Task goal: Word for word, repeat each line of the listing below.

[Start of section]

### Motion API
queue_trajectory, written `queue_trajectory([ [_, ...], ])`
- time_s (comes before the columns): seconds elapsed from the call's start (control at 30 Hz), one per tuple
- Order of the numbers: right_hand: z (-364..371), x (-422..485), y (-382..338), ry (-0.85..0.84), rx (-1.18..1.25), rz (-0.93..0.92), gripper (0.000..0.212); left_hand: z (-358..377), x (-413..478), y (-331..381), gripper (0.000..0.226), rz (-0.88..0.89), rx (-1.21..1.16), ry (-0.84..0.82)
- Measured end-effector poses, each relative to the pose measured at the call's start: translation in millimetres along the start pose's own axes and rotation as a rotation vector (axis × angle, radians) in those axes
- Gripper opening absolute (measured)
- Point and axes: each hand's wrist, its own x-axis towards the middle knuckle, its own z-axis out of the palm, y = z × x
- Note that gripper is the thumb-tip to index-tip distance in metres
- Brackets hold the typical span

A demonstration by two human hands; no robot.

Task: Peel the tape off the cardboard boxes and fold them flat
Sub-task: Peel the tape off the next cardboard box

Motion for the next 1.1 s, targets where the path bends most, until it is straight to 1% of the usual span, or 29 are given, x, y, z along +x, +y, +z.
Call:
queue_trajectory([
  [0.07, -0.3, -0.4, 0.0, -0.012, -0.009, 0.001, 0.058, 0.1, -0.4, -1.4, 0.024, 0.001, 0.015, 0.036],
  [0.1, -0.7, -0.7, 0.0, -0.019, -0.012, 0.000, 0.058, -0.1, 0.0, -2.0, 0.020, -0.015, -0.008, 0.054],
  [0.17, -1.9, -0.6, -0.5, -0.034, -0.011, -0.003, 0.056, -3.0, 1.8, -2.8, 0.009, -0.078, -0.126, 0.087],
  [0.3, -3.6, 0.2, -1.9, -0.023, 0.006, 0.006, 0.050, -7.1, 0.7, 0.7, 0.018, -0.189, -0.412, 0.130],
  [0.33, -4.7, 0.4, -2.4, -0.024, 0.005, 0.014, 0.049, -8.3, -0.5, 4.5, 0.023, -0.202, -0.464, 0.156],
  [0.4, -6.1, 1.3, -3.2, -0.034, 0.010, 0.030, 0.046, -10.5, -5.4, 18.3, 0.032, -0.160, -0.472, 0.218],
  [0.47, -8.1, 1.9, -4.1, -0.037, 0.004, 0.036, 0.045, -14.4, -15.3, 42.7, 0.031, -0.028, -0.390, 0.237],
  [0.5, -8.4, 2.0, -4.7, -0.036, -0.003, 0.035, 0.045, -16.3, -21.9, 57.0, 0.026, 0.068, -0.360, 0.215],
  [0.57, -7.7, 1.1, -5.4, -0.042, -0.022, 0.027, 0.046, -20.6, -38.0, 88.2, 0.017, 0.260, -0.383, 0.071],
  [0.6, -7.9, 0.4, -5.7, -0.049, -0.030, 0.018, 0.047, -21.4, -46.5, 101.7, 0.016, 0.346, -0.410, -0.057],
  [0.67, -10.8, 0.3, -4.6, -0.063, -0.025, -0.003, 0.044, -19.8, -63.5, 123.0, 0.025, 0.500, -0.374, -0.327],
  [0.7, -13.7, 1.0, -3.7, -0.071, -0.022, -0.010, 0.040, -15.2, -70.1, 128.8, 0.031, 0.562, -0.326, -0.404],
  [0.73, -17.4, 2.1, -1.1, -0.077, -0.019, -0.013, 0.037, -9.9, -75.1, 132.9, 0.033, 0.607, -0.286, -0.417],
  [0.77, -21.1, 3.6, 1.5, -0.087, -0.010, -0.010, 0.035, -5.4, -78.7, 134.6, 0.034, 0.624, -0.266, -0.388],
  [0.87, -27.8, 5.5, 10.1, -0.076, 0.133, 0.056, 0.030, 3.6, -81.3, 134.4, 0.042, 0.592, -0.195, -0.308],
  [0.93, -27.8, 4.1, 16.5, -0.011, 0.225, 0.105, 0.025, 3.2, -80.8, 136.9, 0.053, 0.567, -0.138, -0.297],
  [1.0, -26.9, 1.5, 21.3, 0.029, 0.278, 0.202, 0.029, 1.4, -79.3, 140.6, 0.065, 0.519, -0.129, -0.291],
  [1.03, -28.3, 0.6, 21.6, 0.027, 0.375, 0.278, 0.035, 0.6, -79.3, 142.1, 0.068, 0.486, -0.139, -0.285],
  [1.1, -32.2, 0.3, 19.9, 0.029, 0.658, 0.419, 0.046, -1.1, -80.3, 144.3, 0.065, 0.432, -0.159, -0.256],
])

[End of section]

Exercise output:
### Motion API
queue_trajectory, written `queue_trajectory([ [_, ...], ])`
- time_s (comes before the columns): seconds elapsed from the call's start (control at 30 Hz), one per tuple
- Order of the numbers: right_hand: z (-364..371), x (-422..485), y (-382..338), ry (-0.85..0.84), rx (-1.18..1.25), rz (-0.93..0.92), gripper (0.000..0.212); left_hand: z (-358..377), x (-413..478), y (-331..381), gripper (0.000..0.226), rz (-0.88..0.89), rx (-1.21..1.16), ry (-0.84..0.82)
- Measured end-effector poses, each relative to the pose measured at the call's start: translation in millimetres along the start pose's own axes and rotation as a rotation vector (axis × angle, radians) in those axes
- Gripper opening absolute (measured)
- Point and axes: each hand's wrist, its own x-axis towards the middle knuckle, its own z-axis out of the palm, y = z × x
- Note that gripper is the thumb-tip to index-tip distance in metres
- Brackets hold the typical span

A demonstration by two human hands; no robot.

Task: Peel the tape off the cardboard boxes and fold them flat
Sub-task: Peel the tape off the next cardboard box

Motion for the next 1.1 s, targets where the path bends most, until it is straight to 1% of the usual span, or 29 are given, x, y, z along +x, +y, +z.
Call:
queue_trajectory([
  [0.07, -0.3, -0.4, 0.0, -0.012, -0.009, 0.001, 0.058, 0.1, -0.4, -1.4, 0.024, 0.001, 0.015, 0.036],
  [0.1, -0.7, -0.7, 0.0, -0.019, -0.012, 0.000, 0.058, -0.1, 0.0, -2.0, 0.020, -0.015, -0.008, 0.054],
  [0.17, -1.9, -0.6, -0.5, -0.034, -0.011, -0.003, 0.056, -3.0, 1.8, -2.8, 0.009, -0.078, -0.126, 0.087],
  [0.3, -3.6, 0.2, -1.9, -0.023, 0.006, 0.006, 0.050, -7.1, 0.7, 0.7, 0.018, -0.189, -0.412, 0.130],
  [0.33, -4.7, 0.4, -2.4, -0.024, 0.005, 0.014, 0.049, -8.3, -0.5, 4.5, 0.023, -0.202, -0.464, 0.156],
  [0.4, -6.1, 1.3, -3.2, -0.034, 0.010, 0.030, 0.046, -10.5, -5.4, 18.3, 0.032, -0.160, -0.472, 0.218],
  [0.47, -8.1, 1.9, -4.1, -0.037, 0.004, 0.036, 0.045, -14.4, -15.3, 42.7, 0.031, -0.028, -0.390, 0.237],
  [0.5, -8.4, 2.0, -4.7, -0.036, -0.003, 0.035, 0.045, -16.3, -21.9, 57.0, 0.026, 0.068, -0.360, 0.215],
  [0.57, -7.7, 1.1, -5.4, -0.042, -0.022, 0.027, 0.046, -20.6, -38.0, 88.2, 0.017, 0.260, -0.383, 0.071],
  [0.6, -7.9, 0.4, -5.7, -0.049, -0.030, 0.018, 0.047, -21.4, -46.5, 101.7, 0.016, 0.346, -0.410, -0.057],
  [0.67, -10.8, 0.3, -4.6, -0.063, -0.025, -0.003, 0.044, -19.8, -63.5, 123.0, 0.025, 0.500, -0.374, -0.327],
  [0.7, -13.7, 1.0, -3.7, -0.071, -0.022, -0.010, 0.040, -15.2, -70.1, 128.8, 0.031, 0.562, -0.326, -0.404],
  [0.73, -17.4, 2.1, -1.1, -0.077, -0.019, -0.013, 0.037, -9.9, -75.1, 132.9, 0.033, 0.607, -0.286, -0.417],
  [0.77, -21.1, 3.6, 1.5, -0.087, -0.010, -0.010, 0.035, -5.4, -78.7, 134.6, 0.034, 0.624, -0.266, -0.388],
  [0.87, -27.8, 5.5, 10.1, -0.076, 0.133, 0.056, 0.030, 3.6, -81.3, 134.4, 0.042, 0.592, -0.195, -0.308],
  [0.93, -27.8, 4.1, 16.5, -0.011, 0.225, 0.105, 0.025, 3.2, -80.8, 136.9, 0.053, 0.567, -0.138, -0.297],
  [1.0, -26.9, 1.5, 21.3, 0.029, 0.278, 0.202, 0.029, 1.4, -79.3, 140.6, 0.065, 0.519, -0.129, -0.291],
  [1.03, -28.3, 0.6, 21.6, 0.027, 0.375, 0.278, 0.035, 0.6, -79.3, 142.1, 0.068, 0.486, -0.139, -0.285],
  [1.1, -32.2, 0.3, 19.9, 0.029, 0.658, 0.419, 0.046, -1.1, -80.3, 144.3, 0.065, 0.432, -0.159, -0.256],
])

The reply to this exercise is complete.